As patients become responsible for larger portions of their healthcare bills, it is imperative for hospitals to have a sophisticated collection program to manage these accounts. A standard best practice in the hospital industry is to contract with vendors that invest in technology, staff training, and process effectiveness. It is equally important that a collection services vendor treats patients with respect, provides high levels of customer service, and complies with federal, state, and local regulations. Rash Curtis has served as Revenue Service’s third-party bad debt collection service for a number of years and understands the County’s clients and systems.

 

The agreement and resolution have been reviewed and approved by County Counsel as to form. This agreement is coming to your Board late due to prolonged negotiations.

 

The resolution contains the County’s standard provisions allowing amendment of the County fiscal obligations by a maximum of $25,000 (in aggregate).

 

The Information Services Department has reviewed and approved the IT component of this agreement.

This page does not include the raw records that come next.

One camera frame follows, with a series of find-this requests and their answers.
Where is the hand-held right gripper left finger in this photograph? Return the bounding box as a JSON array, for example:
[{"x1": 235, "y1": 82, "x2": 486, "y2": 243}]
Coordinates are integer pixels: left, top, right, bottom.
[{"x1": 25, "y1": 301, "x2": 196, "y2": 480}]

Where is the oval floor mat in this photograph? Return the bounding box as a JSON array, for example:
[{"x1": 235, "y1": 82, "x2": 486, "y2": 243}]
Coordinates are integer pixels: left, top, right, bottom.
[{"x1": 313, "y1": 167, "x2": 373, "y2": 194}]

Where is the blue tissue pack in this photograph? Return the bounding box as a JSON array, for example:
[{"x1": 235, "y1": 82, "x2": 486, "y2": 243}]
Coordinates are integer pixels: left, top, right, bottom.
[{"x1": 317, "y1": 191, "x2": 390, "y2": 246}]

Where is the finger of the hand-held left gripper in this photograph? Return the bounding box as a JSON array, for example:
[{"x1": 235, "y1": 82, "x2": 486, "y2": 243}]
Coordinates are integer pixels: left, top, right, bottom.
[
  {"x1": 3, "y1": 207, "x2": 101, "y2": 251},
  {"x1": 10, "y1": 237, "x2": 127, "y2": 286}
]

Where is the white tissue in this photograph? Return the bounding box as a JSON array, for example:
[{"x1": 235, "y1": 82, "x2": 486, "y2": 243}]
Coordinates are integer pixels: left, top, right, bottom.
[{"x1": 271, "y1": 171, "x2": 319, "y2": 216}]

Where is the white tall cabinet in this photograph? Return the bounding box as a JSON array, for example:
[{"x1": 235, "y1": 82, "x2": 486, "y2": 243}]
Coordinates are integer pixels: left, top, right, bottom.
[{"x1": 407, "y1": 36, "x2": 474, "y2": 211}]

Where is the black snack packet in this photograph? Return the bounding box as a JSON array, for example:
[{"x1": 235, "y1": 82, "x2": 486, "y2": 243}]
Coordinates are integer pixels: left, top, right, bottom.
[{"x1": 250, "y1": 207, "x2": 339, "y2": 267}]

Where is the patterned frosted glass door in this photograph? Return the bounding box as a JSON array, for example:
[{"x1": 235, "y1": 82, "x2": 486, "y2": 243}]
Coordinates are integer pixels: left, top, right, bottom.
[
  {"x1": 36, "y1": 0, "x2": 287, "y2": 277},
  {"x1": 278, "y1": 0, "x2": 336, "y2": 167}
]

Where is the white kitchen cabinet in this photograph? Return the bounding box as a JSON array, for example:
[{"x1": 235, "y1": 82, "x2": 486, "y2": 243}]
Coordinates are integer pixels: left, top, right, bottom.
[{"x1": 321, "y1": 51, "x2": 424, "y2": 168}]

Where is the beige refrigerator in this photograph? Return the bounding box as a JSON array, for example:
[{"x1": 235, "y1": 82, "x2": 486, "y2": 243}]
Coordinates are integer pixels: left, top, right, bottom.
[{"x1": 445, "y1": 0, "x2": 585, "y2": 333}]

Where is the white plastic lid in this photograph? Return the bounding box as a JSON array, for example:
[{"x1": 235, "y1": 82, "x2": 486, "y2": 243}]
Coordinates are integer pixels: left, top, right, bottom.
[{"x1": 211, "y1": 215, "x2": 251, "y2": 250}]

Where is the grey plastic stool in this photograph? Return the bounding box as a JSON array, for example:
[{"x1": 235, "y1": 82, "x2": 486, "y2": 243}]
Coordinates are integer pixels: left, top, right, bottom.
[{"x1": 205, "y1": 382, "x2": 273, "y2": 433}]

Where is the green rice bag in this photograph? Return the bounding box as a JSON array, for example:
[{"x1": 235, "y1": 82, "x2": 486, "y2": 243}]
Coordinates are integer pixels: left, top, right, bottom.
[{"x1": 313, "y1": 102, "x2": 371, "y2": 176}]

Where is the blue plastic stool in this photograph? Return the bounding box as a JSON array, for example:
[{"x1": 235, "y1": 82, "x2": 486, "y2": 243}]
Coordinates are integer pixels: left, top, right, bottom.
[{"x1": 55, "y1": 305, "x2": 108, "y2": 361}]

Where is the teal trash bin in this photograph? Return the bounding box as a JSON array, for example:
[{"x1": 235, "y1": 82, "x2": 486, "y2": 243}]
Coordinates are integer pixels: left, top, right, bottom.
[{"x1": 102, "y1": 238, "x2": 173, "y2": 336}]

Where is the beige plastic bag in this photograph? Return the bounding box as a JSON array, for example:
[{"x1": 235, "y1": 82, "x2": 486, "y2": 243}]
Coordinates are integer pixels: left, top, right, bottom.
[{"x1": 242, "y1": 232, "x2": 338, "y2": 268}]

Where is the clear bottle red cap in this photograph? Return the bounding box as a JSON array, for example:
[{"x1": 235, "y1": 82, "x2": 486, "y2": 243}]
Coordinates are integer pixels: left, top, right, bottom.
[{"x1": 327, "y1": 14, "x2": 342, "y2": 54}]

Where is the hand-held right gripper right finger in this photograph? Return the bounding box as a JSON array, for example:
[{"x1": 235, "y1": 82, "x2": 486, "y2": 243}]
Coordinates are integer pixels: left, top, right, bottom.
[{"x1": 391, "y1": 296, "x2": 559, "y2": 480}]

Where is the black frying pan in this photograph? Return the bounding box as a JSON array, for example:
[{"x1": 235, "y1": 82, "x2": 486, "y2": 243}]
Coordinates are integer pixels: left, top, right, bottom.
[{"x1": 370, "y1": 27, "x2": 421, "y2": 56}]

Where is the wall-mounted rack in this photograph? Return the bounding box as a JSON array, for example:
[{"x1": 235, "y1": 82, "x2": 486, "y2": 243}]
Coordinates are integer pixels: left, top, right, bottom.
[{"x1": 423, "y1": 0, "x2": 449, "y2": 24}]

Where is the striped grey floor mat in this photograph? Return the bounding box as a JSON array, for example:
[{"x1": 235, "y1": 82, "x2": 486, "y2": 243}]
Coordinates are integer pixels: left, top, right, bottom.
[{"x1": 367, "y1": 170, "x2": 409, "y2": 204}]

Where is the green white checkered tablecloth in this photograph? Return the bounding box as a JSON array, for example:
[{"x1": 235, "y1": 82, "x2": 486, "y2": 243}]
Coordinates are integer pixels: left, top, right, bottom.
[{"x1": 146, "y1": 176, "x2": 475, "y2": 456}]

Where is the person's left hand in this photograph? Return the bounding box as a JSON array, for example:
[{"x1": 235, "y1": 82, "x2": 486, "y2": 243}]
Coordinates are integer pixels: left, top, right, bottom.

The agreement contributes to the Shared Vision 2025 outcome of a Healthy Community by providing additional financial resources to support the provision of patient care. It is anticipated that Rash Curtis will increase cash collections by 10% over SMMC’s annual average.

 

PERFORMANCE MEASURE:

Measure

FY 2018-19 Actual

FY 2019-20 Projected

Percentage increase of cash collections over SMMC’s annual average

N/A*

10%

*New measure                     

 

FISCAL IMPACT:

The term of the agreement is August 1, 2019 through July 31, 2022. Rash Curtis will be paid on a contingency fee basis only when additional cash collections have been received on self-pay accounts. The contingency fee amount of the agreement is not to exceed $750,000 for the three-year-term. Funds payable to Rash Curtis in the amount of $250,000 are included the SMMC FY 2019-20 Recommended Budget. Similar arrangements will be made for future years.

 

The anticipated amount of revenue that SMMC will receive through Rash Curtis bad debt cash collections is approximately $1,856,000 on an annual basis. This is a 10% increase over Revenue Service’s FY 2017-18 collections on SMMC’s behalf, adjusted for reductions to bad debt referrals. Revenue in the amount of $1,856,000 is included in the SMMC FY 2019-20 Recommended Budget. Similar arrangements will be made for future years.

 

Expenses at SMMC are covered by fees for services or third-party payors whenever possible. The portion of expenses for services provided to the medically indigent or to those covered by programs that do not meet the full costs of care is covered by the County’s General Fund contribution to SMMC and is within the existing annual appropriation.